Additionally, the volunteers—and the sanctuary staff, including Dan, Kelly and Tom—all keep to a plant-based diet while they are on the sanctuary premises. 

This vegan ground rule recently took a group of long-term visitors to the haven by surprise. The film crew for the Barn Sanctuary’s upcoming Animal Planet program, “Saved by the Barn,” spent six months on the farm getting to know the people and the animals, recording video footage and audio.

They also ate catered vegan food every day for six months. 

“It’s hard to be playing with pigs all day, then sitting down to eat bacon or ham,” Tom noted. “They were welcome to eat burgers or steak whenever they went into town, but as long as they were on the premises they needed to stay plant based.”

What You Can Do

The Barn Sanctuary crew has high hopes that “Saved by the Barn” will help other hobby farmers realize that they can help rescue and rehabilitate farmed animals, even on a small scale.
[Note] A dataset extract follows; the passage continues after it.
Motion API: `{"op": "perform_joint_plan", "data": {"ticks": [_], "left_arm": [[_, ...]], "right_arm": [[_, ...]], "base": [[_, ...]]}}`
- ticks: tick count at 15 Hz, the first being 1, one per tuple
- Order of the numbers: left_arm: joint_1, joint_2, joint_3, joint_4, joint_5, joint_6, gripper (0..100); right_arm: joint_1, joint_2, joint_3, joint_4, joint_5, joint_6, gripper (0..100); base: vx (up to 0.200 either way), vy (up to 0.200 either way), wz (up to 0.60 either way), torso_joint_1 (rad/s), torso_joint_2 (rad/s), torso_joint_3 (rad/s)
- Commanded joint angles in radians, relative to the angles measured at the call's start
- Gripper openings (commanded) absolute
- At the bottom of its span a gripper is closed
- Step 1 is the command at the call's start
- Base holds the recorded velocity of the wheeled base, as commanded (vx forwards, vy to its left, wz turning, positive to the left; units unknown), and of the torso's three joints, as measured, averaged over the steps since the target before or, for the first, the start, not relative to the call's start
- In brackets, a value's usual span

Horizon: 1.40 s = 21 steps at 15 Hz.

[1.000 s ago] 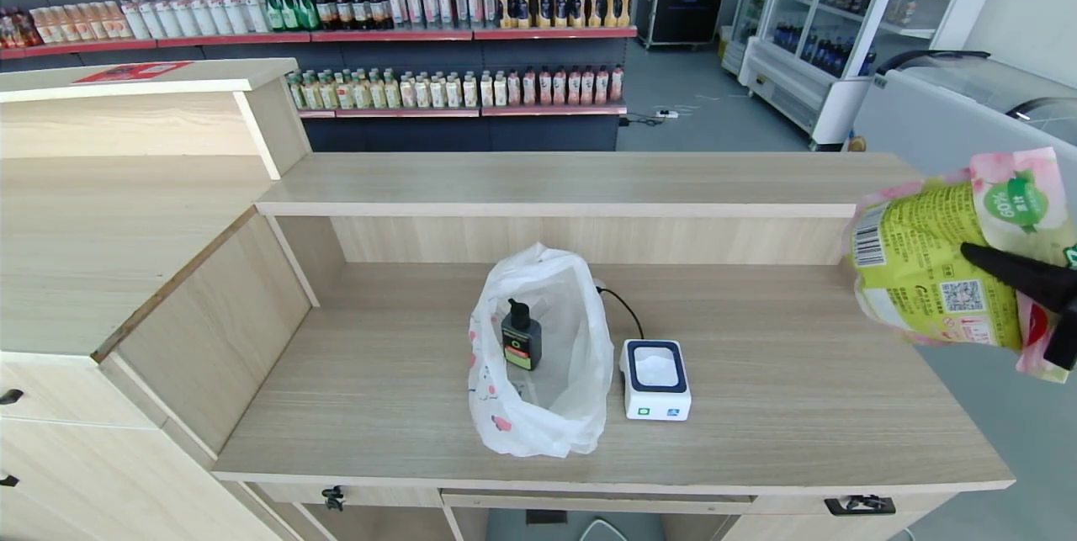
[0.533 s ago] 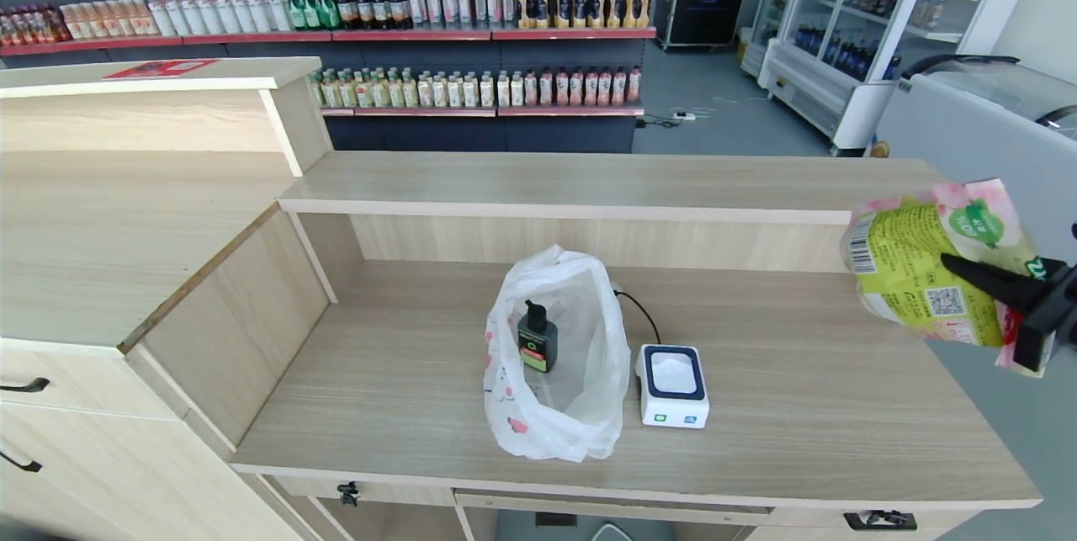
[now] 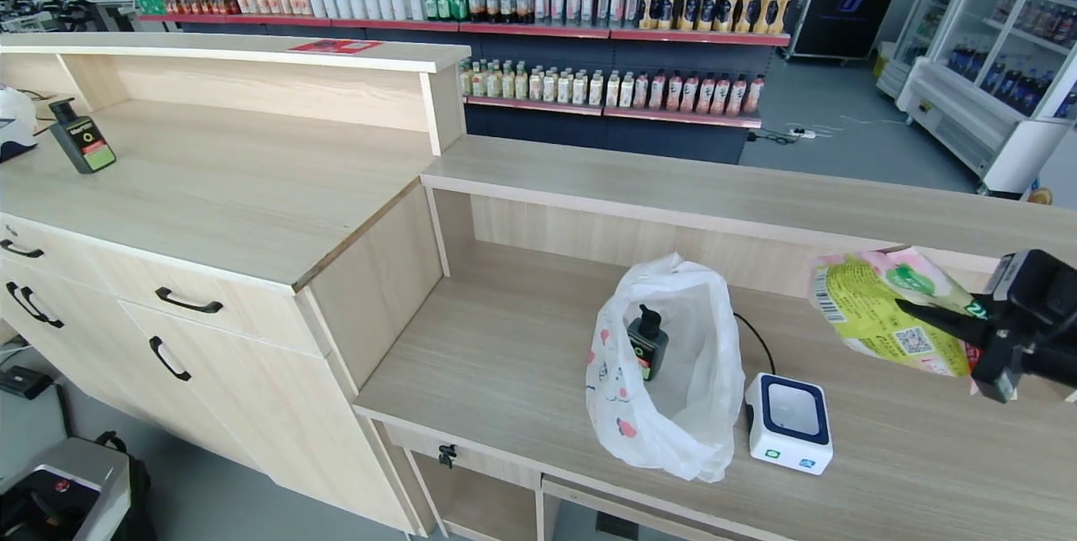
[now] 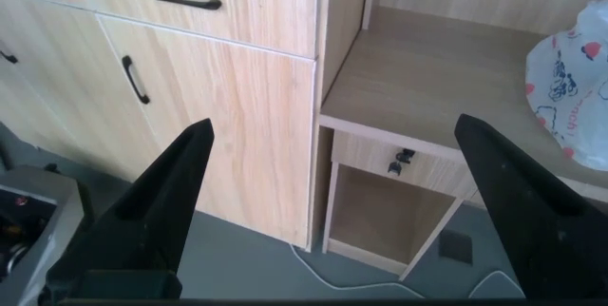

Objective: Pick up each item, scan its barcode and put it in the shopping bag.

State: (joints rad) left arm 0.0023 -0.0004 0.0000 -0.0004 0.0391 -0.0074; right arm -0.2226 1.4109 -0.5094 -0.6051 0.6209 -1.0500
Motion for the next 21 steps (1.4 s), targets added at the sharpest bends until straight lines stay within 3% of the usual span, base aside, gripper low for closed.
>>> {"op": "perform_joint_plan", "data": {"ticks": [1,4,14,21], "left_arm": [[-0.001,0.000,0.000,0.000,-0.001,0.000,100],[-0.001,0.000,0.000,0.000,0.001,0.000,100],[-0.001,0.000,0.000,0.000,-0.001,0.000,100],[-0.001,0.000,0.000,0.000,0.001,0.000,100]], "right_arm": [[-0.043,0.146,-0.009,-0.065,0.080,-0.059,0],[-0.100,0.301,-0.070,-0.087,0.203,-0.263,0],[-0.115,0.476,-0.120,-0.084,0.207,-0.541,0],[-0.170,0.568,-0.189,0.024,0.246,-0.906,0]], "base": [[0.000,0.000,0.00,0.000,0.00,0.000],[0.000,0.000,0.00,0.000,0.00,0.000],[0.000,0.000,0.00,0.000,0.00,0.000],[0.000,0.000,0.00,0.000,0.00,0.000]]}}
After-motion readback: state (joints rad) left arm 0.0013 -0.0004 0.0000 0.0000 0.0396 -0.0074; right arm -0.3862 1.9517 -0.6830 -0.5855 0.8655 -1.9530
“People with small homesteads, people with small farms that are not financially feasible, people who start for-profit farming and find they become emotionally close to their animals—these folks can help by transitioning their farm to a micro-sanctuary,” stated Kelly.

“This way, they don’t have to worry about being bought out. They can keep their farm as a farm and help farmed animals at the same time.”

As for the Barn Sanctuary itself, it has been validated by the Global Federation of Animal Sanctuaries (GFAS) and has started the three-year process to become certified by them as an animal sanctuary. There are many standards to be met, but Dan, Kelly, Tom, and their staff and volunteers are working to meet them all … and are happy to give advice to anyone considering operating a farmed-animal sanctuary of their own.

“We’ll give you the info. We’ll show you the dots,” said Tom. “It’s up to you to connect those dots.”